4. Ancora dopo, la G.M. di Bagheria, con delibera n. 68 del 16 marzo 2004, rideterminava le nuove piante organiche, provvisoria e definitiva (Allegati B e C), nonché il prospetto finanziario comprovante l'attuazione dell'obbligo di invarianza di spesa (Allegato D); rilevando, altresì, la necessità di aggiornare il piano triennale 2003/2005 “in funzione della stabilizzazione del personale ASU”, stabilendo anche un piano operativo dal 2004 al 2006 (successivamente approvato con delibera n. 178 del 27 giugno 2004).

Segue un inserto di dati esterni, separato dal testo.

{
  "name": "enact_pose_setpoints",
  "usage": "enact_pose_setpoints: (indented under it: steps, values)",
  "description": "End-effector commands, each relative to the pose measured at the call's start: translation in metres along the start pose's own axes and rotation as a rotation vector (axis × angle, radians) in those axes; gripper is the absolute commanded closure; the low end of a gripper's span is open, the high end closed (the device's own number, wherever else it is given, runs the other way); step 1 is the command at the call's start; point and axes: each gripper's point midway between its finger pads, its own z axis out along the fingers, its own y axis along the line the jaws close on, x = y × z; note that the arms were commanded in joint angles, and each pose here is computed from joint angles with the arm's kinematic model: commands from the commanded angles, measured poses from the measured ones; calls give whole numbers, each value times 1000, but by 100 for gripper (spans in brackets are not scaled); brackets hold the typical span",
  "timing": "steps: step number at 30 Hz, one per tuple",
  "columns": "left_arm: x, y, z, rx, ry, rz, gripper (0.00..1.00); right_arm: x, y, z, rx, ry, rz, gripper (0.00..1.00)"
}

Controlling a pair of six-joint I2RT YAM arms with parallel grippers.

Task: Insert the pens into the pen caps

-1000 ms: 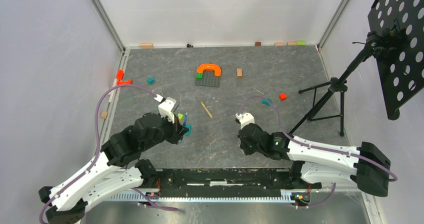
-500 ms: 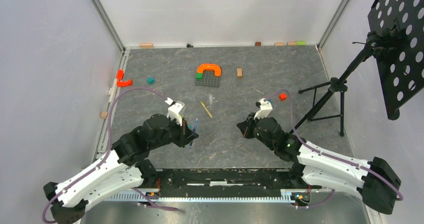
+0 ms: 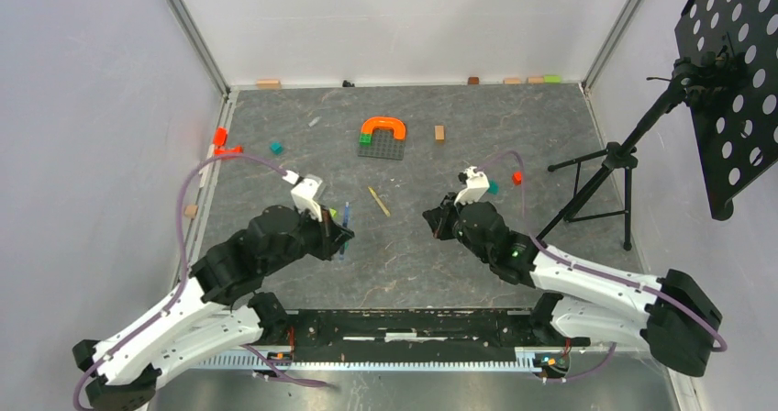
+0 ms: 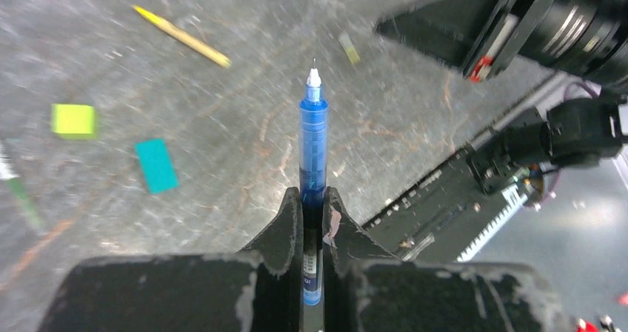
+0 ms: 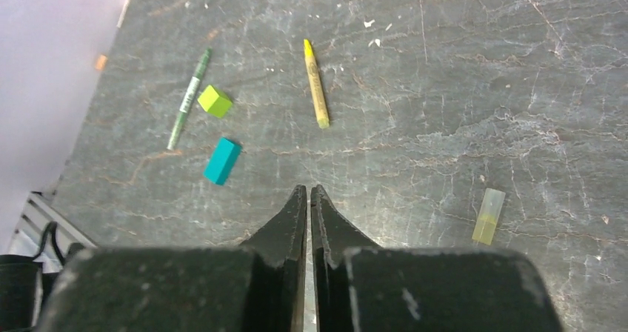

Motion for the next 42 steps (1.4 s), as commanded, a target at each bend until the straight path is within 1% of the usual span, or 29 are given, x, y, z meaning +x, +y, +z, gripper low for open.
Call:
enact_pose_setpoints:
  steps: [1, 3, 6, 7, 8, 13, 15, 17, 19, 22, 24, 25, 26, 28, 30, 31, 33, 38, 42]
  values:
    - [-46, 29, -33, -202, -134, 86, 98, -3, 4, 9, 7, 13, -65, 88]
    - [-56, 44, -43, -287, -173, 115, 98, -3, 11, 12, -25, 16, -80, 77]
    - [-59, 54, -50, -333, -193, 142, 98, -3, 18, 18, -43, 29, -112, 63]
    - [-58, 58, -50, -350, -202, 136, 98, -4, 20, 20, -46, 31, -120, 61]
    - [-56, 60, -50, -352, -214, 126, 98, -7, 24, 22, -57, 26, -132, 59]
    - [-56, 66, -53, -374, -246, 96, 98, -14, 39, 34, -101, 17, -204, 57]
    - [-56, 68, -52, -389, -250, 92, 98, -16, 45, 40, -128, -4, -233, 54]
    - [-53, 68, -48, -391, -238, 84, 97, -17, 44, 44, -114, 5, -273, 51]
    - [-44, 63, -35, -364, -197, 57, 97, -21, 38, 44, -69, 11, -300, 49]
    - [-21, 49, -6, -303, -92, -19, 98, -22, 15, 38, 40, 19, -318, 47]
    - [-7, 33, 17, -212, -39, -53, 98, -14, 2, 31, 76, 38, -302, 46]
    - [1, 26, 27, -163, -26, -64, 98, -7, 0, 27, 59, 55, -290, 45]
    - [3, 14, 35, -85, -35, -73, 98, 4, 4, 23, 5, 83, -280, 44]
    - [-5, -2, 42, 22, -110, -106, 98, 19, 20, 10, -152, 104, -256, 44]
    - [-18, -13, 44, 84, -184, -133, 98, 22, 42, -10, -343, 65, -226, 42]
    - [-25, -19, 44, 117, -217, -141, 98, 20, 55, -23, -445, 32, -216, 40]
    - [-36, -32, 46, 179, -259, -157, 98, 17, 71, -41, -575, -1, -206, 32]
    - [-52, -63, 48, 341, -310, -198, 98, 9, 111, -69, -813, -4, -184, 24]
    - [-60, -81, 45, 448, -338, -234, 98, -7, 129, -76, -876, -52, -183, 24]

Seguivano le deliberazioni n 178 e n. 179 entrambe adottate in data 24 giugno 2004 (pubblicate all'Albo Pretorio in data 27 giugno 2004), con cui la G.M. provvedeva: a) ad approvare il piano triennale di fabbisogno del personale 2004/2006, nel quale veniva inclusi n. 8 posti "vacanti" di nuova istituzione, nel profilo di Istruttore Direttivo di Vigilanza, Settore Polizia Urbana; b) a convalidare e sanare le deliberazioni n 19 del 22 gennaio 2003 e n. 37 del 12 febbraio 2003 (di incremento dei posti da coprire da 4 a 11) e quindi (integrando la deliberazione n. 382 del 5 dicembre 2003) dichiarare vincitori anche i candidati collocatisi dal quinto all'undicesimo posto (odierni controinteressati), da inquadrarsi con decorrenza giuridica ed economica dal 10 agosto 2004, giusta determina dirigenziale n. 242 prot. del 5 agosto 2004, notificata agli odierni ricorrenti in data 17 agosto 2004.

5. Fatte tali premesse in fatto, vanno esaminate, in primo luogo, le questioni preliminari e pregiudiziali sollevate tanto dal Comune resistente, quanto dai controinteressati costituitisi in giudizio.

A) Sotto in primo profilo il Comune di Bagheria ed i controinteressati eccepiscono il difetto di giurisdizione relativamente alla impugnativa della determinazione n. 242 del 5.8.2004, di nomina degli ulteriori 7 candidati di cui in narrativa, assumendo trattarsi di provvedimento (appunto di nomina per scorrimento della graduatoria) che esulerebbe dal procedimento concorsuale, sul quale solamente sussiste la giurisdizione del giudice amministrativo.

L’eccezione, che intende, all’evidenza, riferirsi a quanto disposto dall’art. 63 del T.U. n. 165/2001 (alla cui stregua spettano alla cognizione del giudice ordinario “le controversie relative ai rapporti di lavoro alle dipendenze delle pubbliche amministrazioni di cui all'articolo 1, comma 2, ad eccezione di quelle relative ai rapporti di lavoro di cui al comma 4, incluse le controversie concernenti l'assunzione al lavoro, il conferimento e la revoca degli incarichi dirigenziali e la responsabilità dirigenziale, nonché quelle concernenti le indennità di fine rapporto, comunque denominate e corrisposte, ancorché vengano in questione atti amministrativi presupposti”), è irrilevante ai fini del decidere, in quanto i ricorrenti contestano in via pregiudiziale il bando di selezione, come successivamente modificato, anche in sanatoria, sicché la contestata nomina di ulteriori sette concorrenti, proprio per essere conseguenza del bando modificato verrebbe caducata (e non solamente viziata) dall’eventuale accoglimento del ricorso. Da qui la evidenziata irrilevanza dell’eccezione sulla domanda principale proposta dai ricorrenti, la quale attiene certamente alla materia “concorsuale”.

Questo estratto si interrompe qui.